While ostensibly aimed to increase public safety, previously enacted legislation on policing that targeted misdemeanor offenders in order to reduce violent crimes has been largely ineffective. The New York City Broken Windows policy is one such project. Through enforcing this policy, NYC police officers frisked 2.3 million people but found weapons in just 1.5% of stops.
This misuse of police funds will not only continue under the Laken Riley Act, but be exacerbated by the further removal of hundreds of thousands of undocumented people living in Maryland.
The Laken Riley Act will sharply reverse the downward trend of pretrial detention in Maryland's urban and suburban counties. Furthermore, local and state law enforcement will be compelled to divert manpower toward the arrest and detention of undocumented immigrants merely accused of a misdemeanor offense.
While not excusing illegal immigration or diminishing the the tragic case of Laken Riley, data from the Cato Institute demonstrates that undocumented immigrants are far less likely to commit homicide than American citizens. Furthermore, under the recently reinstated 'Remain in Mexico' policy, the amount of Department of Homeland Security encounters with convicted felons who had been deported back to Mexico skyrocketed, as DHS resources were diverted toward otherwise innocent immigrants seeking asylum.
This precedent demonstrates that an austere crackdown on illegal immigration does not accomplish its stated goal. The Laken Riley Act includes zero funding provisions, leaving it to the states to pick up the slack. The increase in police spending from Annapolis in 2025 will not be enough to bridge the gap; implementation of the law is estimated to cost $83 billion over three years, which if applied to each state proportional to population, will cost Marylanders an additional $498 million, more than the entire law enforcement expenditure, with the whole efforts of local and state police now directed toward an immigration crackdown.
The Department of Justice has ordered the prosecution of local and state law enforcement deemed to be an impediment to the execution of the Laken Riley Act, leaving Maryland's police little choice but to follow through with this immense commitment of resources.

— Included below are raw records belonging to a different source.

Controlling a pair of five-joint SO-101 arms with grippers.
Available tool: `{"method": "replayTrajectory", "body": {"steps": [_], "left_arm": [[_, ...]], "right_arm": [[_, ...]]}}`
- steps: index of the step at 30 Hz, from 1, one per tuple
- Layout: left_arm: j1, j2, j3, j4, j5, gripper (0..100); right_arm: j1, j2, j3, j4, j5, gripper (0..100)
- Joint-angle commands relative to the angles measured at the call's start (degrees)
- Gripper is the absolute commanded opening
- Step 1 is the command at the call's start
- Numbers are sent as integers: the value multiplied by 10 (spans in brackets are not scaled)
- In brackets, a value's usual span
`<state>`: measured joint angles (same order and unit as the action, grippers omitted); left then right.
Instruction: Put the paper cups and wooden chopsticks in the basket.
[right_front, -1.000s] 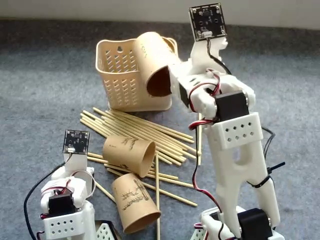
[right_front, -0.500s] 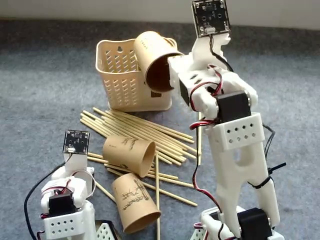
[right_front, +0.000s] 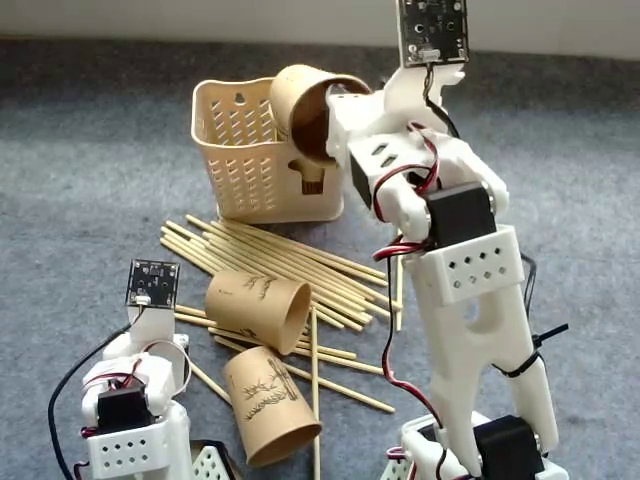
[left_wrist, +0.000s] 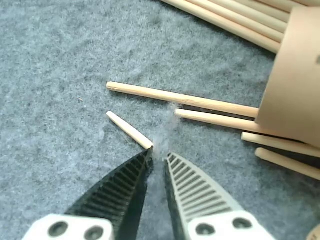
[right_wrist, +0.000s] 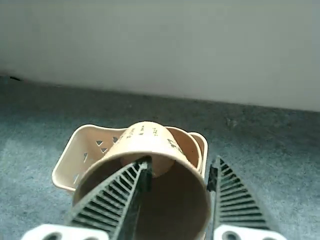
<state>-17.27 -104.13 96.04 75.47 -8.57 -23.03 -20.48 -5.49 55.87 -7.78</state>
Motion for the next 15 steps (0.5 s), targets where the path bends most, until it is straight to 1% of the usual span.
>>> {"method": "replayTrajectory", "body": {"steps": [1,10,13,15], "left_arm": [[-4,-2,11,3,-1,53],[-4,-2,11,3,-1,53],[-4,-2,11,3,-1,53],[-4,-2,11,3,-1,53]], "right_arm": [[3,-2,-22,-22,-13,190],[3,13,-21,-30,-12,190],[2,17,-24,-15,-11,190],[-12,17,-24,3,-11,174]]}}
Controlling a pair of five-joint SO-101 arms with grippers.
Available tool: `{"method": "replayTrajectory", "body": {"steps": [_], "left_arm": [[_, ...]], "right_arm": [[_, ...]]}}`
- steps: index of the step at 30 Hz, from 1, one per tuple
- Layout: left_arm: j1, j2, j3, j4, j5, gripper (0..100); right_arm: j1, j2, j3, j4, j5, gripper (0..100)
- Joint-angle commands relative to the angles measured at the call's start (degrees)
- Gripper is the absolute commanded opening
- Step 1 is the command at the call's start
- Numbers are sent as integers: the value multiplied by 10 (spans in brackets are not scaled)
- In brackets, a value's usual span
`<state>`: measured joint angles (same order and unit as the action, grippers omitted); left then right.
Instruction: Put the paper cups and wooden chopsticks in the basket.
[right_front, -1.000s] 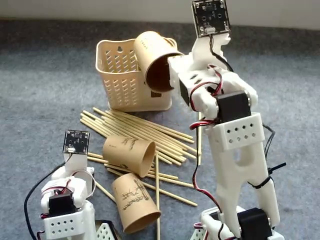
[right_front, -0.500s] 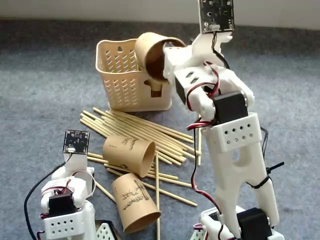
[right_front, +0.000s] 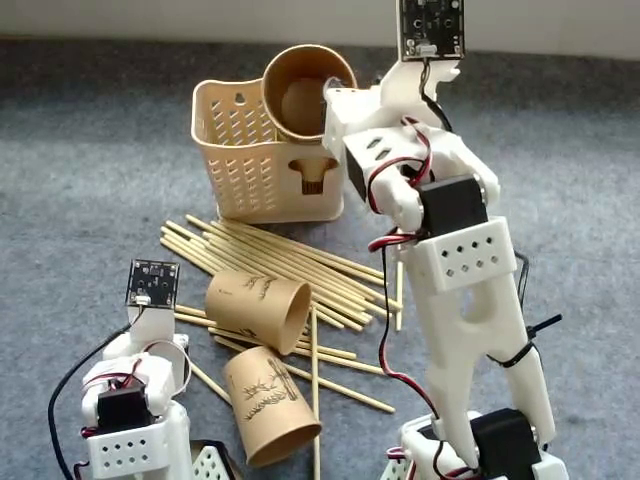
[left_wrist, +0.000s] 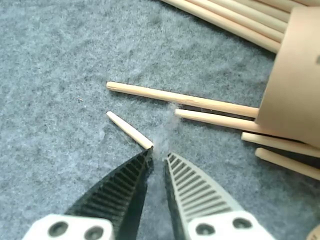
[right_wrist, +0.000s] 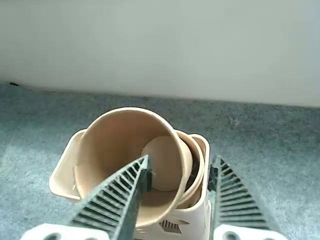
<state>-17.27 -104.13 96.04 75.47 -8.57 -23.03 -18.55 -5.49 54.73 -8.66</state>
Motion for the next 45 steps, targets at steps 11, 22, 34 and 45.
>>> {"method": "replayTrajectory", "body": {"steps": [11,22,34,45], "left_arm": [[-4,-2,11,3,-1,53],[-4,-2,11,3,-1,53],[-4,-2,11,3,-1,53],[-4,-2,11,3,-1,53]], "right_arm": [[-18,52,-22,-24,62,44],[-58,-51,-20,146,63,44],[-113,-73,-20,371,58,45],[-113,-78,-20,446,62,43]]}}
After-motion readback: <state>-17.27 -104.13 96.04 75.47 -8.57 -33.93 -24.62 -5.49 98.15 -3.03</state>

Nobody wants to have someone they love become the next Laken Riley. Unfortunately, the law named for her does not lower the likelihood of such tragedies; rather, it makes them more likely, all at an immense cost to the taxpayer that Marylanders cannot afford.
Furthermore, the consequence of removing every undocumented immigrant from the state would be the loss of $476.3 million in state and local taxes. This is a further fiscal hazard not only to implementation of immigration law, but also to promoting the level of shared prosperity that gives Maryland the third-best public school system in the nation.
This crackdown will expensively disrupt communities and quality of life across the state, with no evidence that it will make Marylanders and other Americans any safer.